A talk will be given by Dr Heather Kember from Western Sydney University in the CLaS-CCD Research Colloquium Series for 2016
A talk will be given by Dr Heather Kember from Western Sydney University in the CLaS-CCD Research Colloquium Series for 2016. The Colloquium Series provides an opportunity for national and international researchers to present talks and meet with staff, HDR and senior undergraduate students, and aims to promote collaborative research links across Faculties within the University and with industry.
Date: Tuesday, 12th April 2016, 12noon - 1:00pm
Venue: The Australian Hearing Hub, Level 3, Room 3.610, Macquarie University
Speaker: Dr Heather Kember, Western Sydney University
Host: Distinguished Professor Katherine Demuth
Topic: Processing benefits for focused words in Korean and English
Language specific differences exist in the way prosodic salience is marked: for example in English a pitch accent is used, whereas in Korean it is marked with accentual phrasing. While it is well established that salient words receive processing advantages in English (e.g. remembered better, recognised faster) little is known for languages with different methods for producing focus. In this talk I will present two experiments that compare the effect of syntactic and prosodic focus on recognition memory in Korean and English. For Experiment 1, we devised sentences in Korean with target words in one of four conditions: prosodic focus, syntactic focus, prosodic + syntactic focus, and no focus as a control. Korean listeners heard blocks of 10 sentences, then were presented visually with words and asked whether or not they remembered hearing them. Overall, words with focus were recognised significantly faster and more accurately than unfocused words. In addition, words with syntactic focus or syntactic + prosodic focus were recognised faster than words with prosodic focus alone. In Experiment 2 we tested the same four conditions in English and found a pattern of results that mirrored the Korean findings. These findings argue for a language general principle of processing advantages for focused words, independent of the way in which it is expressed.
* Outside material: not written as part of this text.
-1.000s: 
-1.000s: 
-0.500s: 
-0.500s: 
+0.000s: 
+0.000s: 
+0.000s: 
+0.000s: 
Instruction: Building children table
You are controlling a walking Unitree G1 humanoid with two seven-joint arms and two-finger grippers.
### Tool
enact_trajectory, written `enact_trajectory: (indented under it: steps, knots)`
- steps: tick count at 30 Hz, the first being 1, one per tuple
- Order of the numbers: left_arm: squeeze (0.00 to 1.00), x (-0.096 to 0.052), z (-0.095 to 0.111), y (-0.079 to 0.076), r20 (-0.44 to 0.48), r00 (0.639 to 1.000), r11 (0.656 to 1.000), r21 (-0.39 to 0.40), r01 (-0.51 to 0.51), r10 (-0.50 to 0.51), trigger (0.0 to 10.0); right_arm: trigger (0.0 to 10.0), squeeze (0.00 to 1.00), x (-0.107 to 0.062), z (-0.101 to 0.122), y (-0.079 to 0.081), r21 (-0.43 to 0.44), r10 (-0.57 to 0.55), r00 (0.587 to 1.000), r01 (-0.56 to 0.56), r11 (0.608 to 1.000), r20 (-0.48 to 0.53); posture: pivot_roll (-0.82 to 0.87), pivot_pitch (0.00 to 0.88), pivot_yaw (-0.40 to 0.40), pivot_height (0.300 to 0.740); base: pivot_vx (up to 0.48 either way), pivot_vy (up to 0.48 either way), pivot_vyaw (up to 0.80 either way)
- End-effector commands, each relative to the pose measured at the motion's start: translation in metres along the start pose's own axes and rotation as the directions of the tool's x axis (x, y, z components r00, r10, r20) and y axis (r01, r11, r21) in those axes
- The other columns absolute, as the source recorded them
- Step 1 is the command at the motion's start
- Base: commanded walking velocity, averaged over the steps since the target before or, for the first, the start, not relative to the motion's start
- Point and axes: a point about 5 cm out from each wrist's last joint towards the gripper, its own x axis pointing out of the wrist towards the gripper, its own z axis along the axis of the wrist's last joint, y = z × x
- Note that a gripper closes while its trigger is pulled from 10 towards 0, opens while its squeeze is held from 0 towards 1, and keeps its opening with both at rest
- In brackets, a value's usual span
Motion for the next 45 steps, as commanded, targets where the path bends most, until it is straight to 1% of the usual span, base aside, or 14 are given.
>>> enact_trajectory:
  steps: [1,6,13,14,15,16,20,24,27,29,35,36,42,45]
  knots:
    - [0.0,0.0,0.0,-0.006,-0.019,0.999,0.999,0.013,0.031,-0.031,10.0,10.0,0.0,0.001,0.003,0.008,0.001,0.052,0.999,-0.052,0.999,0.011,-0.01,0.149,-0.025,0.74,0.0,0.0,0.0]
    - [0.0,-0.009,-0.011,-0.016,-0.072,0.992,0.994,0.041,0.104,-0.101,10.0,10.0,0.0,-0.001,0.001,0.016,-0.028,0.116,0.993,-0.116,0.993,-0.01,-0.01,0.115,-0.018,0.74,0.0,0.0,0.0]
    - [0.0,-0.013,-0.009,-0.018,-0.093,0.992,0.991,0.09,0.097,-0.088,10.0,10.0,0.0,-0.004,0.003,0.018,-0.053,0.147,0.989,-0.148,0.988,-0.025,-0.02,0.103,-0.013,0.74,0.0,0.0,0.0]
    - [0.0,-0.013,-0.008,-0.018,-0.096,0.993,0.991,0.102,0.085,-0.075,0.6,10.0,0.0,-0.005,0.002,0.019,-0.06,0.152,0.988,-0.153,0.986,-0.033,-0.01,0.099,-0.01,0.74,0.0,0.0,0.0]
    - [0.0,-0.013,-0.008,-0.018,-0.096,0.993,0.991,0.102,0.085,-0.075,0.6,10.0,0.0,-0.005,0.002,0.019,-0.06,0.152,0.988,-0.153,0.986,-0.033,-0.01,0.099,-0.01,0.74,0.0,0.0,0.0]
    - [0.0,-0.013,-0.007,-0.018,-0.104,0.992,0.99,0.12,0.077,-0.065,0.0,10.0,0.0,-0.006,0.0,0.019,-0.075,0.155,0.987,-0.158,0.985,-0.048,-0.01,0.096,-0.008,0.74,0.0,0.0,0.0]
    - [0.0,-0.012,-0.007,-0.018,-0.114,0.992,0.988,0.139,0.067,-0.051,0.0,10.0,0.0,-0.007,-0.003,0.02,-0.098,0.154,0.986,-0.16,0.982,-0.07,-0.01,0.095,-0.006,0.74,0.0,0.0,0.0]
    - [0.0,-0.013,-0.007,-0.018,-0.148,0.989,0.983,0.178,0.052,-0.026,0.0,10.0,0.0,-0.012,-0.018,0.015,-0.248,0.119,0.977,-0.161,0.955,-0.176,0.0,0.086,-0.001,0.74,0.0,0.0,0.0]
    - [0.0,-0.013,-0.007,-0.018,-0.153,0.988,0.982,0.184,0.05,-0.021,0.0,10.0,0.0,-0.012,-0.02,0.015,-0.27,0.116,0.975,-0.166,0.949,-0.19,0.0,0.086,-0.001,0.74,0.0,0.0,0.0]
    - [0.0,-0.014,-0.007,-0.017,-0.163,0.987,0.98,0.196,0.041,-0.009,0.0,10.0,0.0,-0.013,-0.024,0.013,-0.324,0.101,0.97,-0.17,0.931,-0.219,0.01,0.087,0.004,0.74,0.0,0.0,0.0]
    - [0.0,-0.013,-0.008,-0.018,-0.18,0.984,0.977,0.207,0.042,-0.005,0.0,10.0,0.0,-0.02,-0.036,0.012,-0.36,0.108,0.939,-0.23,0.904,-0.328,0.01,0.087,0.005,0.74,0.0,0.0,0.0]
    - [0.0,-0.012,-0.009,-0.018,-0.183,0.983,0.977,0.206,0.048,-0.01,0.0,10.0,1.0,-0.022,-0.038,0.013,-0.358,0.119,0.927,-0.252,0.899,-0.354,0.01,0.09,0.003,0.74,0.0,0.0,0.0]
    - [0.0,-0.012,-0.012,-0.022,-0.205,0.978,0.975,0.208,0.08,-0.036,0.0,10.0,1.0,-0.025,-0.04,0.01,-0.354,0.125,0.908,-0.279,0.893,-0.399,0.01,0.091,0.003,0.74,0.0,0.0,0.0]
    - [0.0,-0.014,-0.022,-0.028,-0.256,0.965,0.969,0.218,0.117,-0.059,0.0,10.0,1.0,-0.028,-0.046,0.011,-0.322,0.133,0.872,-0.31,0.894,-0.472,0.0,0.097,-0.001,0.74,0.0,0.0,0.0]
Heather completed her PhD in 2012, supervised by Karen Croot at the University of Sydney investigating cognitive processes involved in speech production in Mandarin Chinese and English. Her first postdoctoral position was in the Department of Communication Sciences and Disorders at Northeastern University. There, she was awarded the Sir Keith Murdoch Research Fellowship from the American Australian Association for work investigating the use of prosody as a tool for improving intelligibility in second language learners. She is now based at the MARCS Institute and is a member of the ARC Centre of Excellence for the Dynamics of Language. Her current research work examines the role that prosody plays in speech processing across languages.